The eggs are yellow and round, and are laid in rows on the leaves of food plants. The caterpillars are brown hairy animals with a yellow stripe along the back, with a polyphagous diet, known as a minor pest which feeds on groundnuts, rice, ragi, sorghum, pearl millet, coffee, sweet potato, and lucerne crops.
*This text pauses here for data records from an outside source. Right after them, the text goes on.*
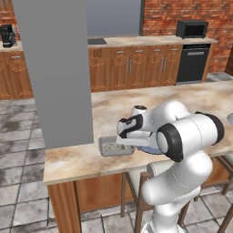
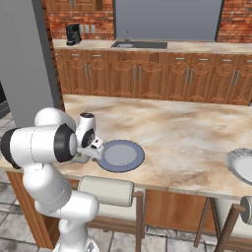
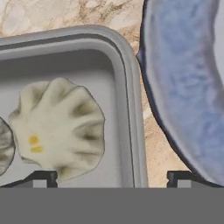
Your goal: Place two dumplings into each of the tupperware containers and then place the containers in the fridge.
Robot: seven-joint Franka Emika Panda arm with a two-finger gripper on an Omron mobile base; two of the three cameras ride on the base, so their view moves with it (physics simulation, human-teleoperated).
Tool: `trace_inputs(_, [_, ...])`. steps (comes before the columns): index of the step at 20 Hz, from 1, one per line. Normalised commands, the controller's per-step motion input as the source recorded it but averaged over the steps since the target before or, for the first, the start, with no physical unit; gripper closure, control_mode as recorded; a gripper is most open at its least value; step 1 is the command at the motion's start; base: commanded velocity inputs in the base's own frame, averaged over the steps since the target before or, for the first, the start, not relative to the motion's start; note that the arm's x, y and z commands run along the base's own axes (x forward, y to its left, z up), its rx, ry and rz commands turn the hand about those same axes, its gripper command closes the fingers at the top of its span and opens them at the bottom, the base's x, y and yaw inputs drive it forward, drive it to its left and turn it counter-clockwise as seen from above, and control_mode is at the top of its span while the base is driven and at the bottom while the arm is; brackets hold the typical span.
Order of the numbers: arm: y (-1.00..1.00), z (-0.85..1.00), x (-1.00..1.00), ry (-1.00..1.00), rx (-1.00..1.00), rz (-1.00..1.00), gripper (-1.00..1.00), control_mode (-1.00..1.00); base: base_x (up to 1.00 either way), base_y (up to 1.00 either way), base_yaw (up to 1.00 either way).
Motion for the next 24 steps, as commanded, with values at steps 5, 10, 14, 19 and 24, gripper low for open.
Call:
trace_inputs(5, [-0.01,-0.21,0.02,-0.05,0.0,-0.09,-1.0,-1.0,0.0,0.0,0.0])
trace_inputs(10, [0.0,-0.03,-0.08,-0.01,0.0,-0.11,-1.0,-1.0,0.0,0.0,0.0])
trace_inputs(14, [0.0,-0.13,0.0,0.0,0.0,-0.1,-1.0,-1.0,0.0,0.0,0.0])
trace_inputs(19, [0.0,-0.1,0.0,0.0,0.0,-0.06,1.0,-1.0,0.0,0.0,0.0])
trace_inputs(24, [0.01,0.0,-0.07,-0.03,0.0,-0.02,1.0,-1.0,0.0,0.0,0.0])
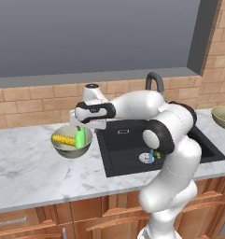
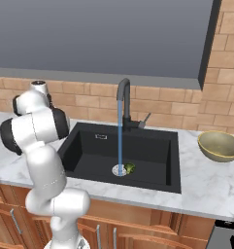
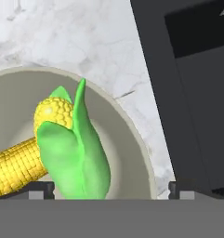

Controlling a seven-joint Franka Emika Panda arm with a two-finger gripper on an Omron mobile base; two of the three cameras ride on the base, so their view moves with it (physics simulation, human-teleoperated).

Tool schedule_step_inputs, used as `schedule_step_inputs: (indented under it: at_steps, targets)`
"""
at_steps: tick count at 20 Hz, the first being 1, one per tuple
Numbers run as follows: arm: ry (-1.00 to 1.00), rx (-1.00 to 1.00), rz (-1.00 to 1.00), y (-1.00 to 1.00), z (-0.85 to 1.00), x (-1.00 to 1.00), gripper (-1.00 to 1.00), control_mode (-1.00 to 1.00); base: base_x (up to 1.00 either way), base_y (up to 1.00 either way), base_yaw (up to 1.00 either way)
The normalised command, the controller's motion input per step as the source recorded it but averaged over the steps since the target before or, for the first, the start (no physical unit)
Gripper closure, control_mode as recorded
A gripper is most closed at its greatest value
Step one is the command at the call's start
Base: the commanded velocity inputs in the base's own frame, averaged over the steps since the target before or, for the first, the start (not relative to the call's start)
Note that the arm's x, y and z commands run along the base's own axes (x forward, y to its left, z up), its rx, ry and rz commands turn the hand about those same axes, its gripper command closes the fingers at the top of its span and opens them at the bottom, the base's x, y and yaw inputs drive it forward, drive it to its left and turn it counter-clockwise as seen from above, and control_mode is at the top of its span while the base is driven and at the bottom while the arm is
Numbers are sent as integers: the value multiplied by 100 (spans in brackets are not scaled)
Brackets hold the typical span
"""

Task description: Pick the corns from the sink and place them in one bowl. Place the broccoli in the other bowl. Then turn off the sink faucet.

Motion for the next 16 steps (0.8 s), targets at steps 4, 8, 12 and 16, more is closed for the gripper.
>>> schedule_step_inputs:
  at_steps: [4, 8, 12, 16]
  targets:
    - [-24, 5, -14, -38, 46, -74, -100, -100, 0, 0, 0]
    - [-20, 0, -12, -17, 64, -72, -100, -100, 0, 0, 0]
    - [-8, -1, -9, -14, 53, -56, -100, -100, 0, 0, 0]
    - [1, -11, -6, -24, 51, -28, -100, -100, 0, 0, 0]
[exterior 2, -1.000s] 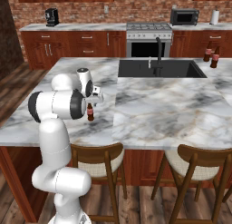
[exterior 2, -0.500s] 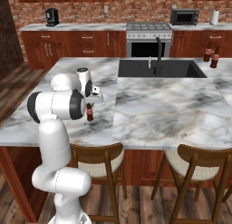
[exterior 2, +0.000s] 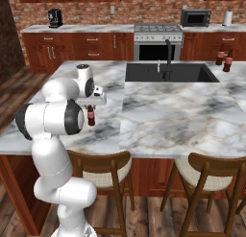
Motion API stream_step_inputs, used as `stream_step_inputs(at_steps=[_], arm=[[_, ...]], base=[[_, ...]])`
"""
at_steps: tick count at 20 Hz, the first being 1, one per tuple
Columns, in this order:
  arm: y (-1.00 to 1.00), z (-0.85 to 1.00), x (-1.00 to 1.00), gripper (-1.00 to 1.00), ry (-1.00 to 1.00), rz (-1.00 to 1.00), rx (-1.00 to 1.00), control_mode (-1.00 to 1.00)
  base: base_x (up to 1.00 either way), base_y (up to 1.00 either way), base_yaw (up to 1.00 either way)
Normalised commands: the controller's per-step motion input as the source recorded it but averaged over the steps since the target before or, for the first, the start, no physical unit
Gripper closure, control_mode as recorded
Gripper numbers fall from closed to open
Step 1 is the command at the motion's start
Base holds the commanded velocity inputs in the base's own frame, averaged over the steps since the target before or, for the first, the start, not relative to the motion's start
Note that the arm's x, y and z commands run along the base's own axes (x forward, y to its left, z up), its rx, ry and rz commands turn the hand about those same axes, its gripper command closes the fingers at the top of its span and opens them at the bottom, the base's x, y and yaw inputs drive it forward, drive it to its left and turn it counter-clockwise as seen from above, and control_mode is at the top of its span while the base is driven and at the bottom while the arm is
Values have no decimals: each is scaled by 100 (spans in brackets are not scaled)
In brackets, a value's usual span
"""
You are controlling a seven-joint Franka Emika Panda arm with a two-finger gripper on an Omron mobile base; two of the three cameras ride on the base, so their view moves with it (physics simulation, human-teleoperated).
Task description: Place the large bottle from the dining counter next to the other large bottle outside the sink, and place the small bottle from the dining counter next to the other small bottle inside the sink.
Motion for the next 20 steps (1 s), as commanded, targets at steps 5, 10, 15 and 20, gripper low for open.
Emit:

In The Fauna of British India, Including Ceylon and Burma: Moths Vol. II, the species (listed as C. interrupta) is described as follows:

Antennae minutely ciliated in both sexes. Head, thorax and fore wing pale pinkish ochreous. Palpi and legs smoky black, the femora yellow; a broad dorsal band on thorax; abdomen crimson above, with dorsal and lateral series of black spots. Fore wing with a broad black fascia below median nervure; two black spots at end of cell, and a broad streak beyond the lower angle. Hind wing pale or dark fuscous; some specimens with a sub-marginal series of black spots. The variety continuatus has additional black streaks on the fore wing below the costa, in cell, above inner margin, and in the marginal interspaces, but all the intergrades occur. Larva black, sparsely clothes with long hairs; head marked with white; a yellow dorsal line with a series of orange spots on it; prolegs pale.
— The Fauna of British India, Including Ceylon and Burma: Moths Vol. II

==Distribution==
Creatonotos gangis lives in South East Asia and parts of Australia. Its Asian distribution includes eastern Indonesia, India, Iran, Sri Lanka, China, Japan, Thailand and New Guinea. In Australia, it is restricted to northern parts of Western Australia, Northern Territory and Queensland, extending as far south as Mackay.

==Ecology==
Adult males secrete the pheromone hydroxydanaidal in order to attract mates. The amount produced, and the size of the coremata which produce it, are however dependent on the diet that the moth experienced as a caterpillar. If the larval diet contained pyrrolizidine alkaloids, then the coremata become large and the male will release up to 400 micrograms (0.4 milligrams) of hydroxydanaidal, but if it does not, then the coremata do not grow large and no scent is produced.

The larvae of C. gangis can cause extensive damage to the foliage of pomegranate trees.